Paul,
I read your post with extreme interest and the first thing I thought of was Max Behr, and then running further down, that TE Paul had beat me to it!
Recently I played a course where there was little definition of fairway--only nearby tree lines and the placement of hazards had little to do with any semblence of stategies. I thought for a moment of Oakmont and it's penal nature, and being that I've never had the opportunity of seeing it in person, if this was a sort of a convoluted, confusing way of designing golf holes. Not that Oakmont is confusing or convoluted. Given that many modern architects would claim that if they ever design something so brazen, bold and quirky, they would be lynched by an angry town mob.
I'm sure Oakmont has no problem working--strategy wise--and I'm sure it was just this architects way of taking a nothing site and trying to give it some interest. It certainly is a popular place, but the placement of bunkers, their shapes; screwy trees; and these strange mounds blocking the entrance as well as visibility to every green left me feeling, less then enthused.
Trying to stick to your point, and Tom Paul's and Bob's ideas, I'm very familiar with a school of thinking that allows one to discern features and that don't neccessarily need a fairway cut or line to do it.
A dog leg doesn't neccessarily have to be a dog leg, but it can play like one-thus opening up that line of charm--that discernable feature(s) that dictates the line(s) of play and, hurrumph, hurrumph....strategies to get the ball to the green and into the hole. It doesn't have to be a bunker everytime either.

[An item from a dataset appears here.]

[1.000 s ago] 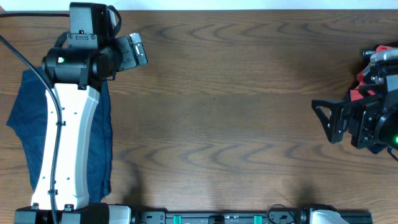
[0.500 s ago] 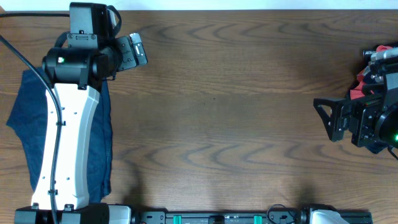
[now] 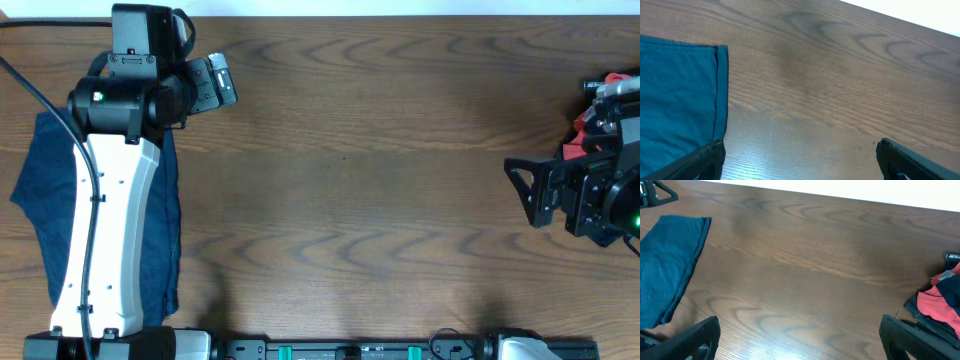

I think of Rustic Canyon #12, Riviera #10, Pacific Dunes #3 as very good examples. A lot of great MacKenzie courses have lost this because of the addition of a rough grass and the elimination of shared fairways. I also think this is--for the most part--and I'm sure to get Tom Doak in upheavel over this--the California School of thinking, or at least where it further evolved from inspirations such as the Old Course at St. Andrews.